⟨
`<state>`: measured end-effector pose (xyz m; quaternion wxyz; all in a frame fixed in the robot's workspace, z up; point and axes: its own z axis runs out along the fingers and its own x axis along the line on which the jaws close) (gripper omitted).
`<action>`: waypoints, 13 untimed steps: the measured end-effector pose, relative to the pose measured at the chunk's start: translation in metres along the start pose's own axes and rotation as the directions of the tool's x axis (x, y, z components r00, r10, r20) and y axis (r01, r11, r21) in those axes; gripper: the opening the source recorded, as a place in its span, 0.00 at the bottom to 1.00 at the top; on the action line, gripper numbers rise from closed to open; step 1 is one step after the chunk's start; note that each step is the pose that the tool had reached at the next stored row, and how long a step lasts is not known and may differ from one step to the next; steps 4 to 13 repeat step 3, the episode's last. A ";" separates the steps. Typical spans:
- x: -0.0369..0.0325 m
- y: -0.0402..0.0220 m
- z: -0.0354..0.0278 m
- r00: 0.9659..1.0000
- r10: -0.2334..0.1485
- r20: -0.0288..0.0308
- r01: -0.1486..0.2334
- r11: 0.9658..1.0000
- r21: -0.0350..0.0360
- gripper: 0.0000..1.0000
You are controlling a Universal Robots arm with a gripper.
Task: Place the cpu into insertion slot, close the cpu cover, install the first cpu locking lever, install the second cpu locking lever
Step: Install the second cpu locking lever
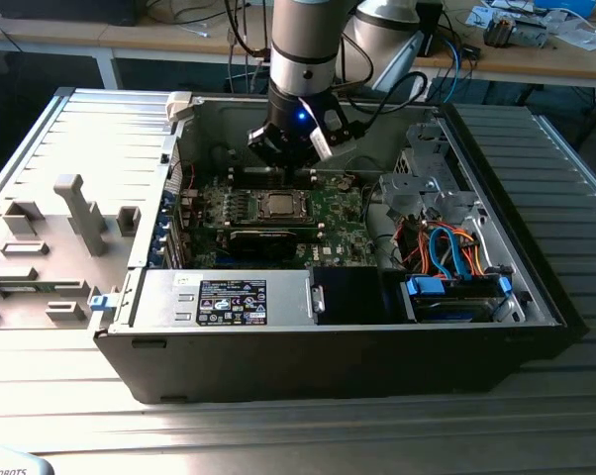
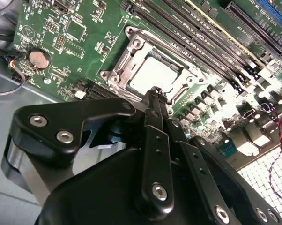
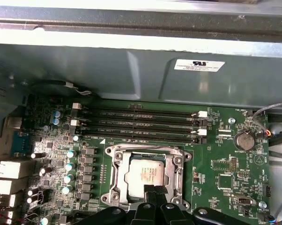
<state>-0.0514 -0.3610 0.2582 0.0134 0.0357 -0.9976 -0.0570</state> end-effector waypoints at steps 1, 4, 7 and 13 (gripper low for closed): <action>0.0000 0.0000 -0.0001 1.000 0.000 0.000 0.000 1.000 0.000 0.11; 0.0000 0.0000 -0.0001 1.000 0.000 0.000 0.000 1.000 0.000 0.11; 0.0000 0.0000 -0.0001 1.000 0.000 0.000 0.000 1.000 0.000 0.11; 0.0000 0.0000 -0.0001 1.000 0.000 0.000 0.000 1.000 0.000 0.11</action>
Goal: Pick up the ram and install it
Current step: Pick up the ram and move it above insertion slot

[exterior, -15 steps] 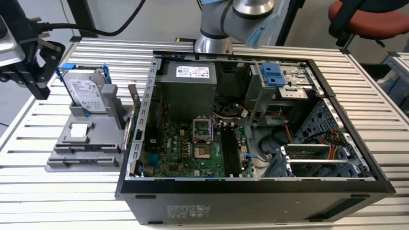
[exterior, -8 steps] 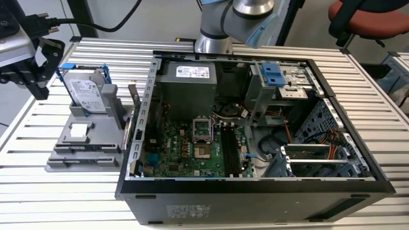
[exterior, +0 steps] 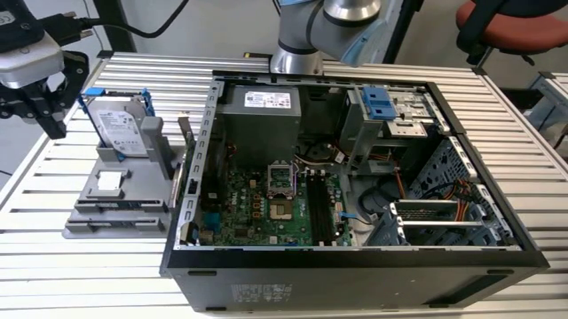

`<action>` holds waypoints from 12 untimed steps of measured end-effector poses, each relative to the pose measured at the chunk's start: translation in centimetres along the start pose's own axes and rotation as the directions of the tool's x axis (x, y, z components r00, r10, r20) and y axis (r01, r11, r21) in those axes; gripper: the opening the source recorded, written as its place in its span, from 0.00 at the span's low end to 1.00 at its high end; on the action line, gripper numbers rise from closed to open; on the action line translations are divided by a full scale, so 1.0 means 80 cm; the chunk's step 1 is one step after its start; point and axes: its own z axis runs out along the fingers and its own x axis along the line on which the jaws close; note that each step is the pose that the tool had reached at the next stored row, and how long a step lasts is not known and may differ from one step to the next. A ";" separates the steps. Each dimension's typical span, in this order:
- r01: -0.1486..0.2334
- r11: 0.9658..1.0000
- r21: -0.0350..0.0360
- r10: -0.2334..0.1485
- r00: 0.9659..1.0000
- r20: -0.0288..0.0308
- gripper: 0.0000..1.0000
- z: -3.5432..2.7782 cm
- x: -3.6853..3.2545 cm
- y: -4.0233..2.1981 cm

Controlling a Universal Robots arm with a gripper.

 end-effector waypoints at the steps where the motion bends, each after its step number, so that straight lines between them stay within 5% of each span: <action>1: 0.018 1.000 0.000 -0.018 1.000 -0.001 0.00 0.0000 0.0000 0.0000; 7: 0.112 0.994 0.000 -0.112 0.994 -0.005 0.00 -0.0001 -0.0001 0.0001; 12: 0.199 0.980 0.001 -0.199 0.980 -0.010 0.00 -0.0001 -0.0001 0.0002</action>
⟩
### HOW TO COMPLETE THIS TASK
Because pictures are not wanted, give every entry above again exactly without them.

### TASK ANSWER
`<state>`: measured end-effector pose (xyz m; quaternion wxyz; all in a frame fixed in the robot's workspace, z up; point and axes: its own z axis runs out along the fingers and its own x axis along the line on which the jaws close) (gripper omitted).
`<action>`: waypoints, 13 untimed steps: the measured end-effector pose, relative to the pose measured at the chunk's start: translation in metres along the start pose's own axes and rotation as the directions of the tool's x axis (x, y, z components r00, r10, r20) and y axis (r01, r11, r21) in those axes; gripper: the opening the source recorded, as a place in its span, 0.00 at the bottom to 1.00 at the top; on the action line, gripper numbers rise from closed to open; step 1 is one step after the chunk's start; note that each step is the pose that the tool had reached at the next stored row, and how long a step lasts is not known and may differ from one step to the next; steps 4 to 13 repeat step 3, the episode's last. A ";" separates the steps. Typical spans:
- x: -0.0369..0.0325 m
- y: -0.0402..0.0220 m
- z: -0.0354..0.0278 m
- r00: 0.9659..1.0000
- r10: -0.2334..0.1485
- r20: -0.0288..0.0308
- r01: -0.1486..0.2334
- r11: 0.9658..1.0000
- r21: -0.0350..0.0360
- gripper: 0.0000..1.0000
You are controlling a Universal Robots arm with a gripper.
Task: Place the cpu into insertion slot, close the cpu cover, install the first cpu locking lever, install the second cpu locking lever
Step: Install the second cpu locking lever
<state>-0.0514 -0.3610 0.2582 0.0134 0.0357 -0.9976 -0.0570</state> end-effector waypoints at steps 1, 4, 7 and 13 (gripper low for closed): <action>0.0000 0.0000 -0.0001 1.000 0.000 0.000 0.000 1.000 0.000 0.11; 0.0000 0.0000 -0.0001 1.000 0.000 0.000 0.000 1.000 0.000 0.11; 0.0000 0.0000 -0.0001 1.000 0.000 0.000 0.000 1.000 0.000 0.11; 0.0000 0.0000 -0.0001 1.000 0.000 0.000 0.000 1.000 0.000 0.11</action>
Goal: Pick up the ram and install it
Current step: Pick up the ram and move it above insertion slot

[exterior, -15 steps] 
[exterior, -8 steps] 
[exterior, +0 steps] 

`<action>` holds waypoints from 12 untimed steps of measured end-effector poses, each relative to the pose measured at the chunk's start: translation in centimetres along the start pose's own axes and rotation as the directions of the tool's x axis (x, y, z components r00, r10, r20) and y axis (r01, r11, r21) in those axes; gripper: the opening the source recorded, written as its place in its span, from 0.00 at the span's low end to 1.00 at its high end; on the action line, gripper numbers rise from closed to open; on the action line translations are divided by a full scale, so 1.0 means 80 cm; the chunk's step 1 is one step after its start; point and axes: its own z axis runs out along the fingers and its own x axis along the line on which the jaws close; note that each step is the pose that the tool had reached at the next stored row, and how long a step lasts is not known and may differ from one step to the next. A ";" separates the steps. Each dimension's typical span, in this order:
- r01: -0.1486..0.2334
- r11: 0.9658..1.0000
- r21: -0.0350..0.0360
- r10: -0.2334..0.1485
- r00: 0.9659..1.0000
- r20: -0.0288..0.0308
- gripper: 0.0000..1.0000
- z: -3.5432..2.7782 cm
- x: -3.6853..3.2545 cm
- y: -4.0233..2.1981 cm

Controlling a Universal Robots arm with a gripper.

 end-effector waypoints at the steps where the motion bends, each after its step number, so that straight lines between them stay within 5% of each span: <action>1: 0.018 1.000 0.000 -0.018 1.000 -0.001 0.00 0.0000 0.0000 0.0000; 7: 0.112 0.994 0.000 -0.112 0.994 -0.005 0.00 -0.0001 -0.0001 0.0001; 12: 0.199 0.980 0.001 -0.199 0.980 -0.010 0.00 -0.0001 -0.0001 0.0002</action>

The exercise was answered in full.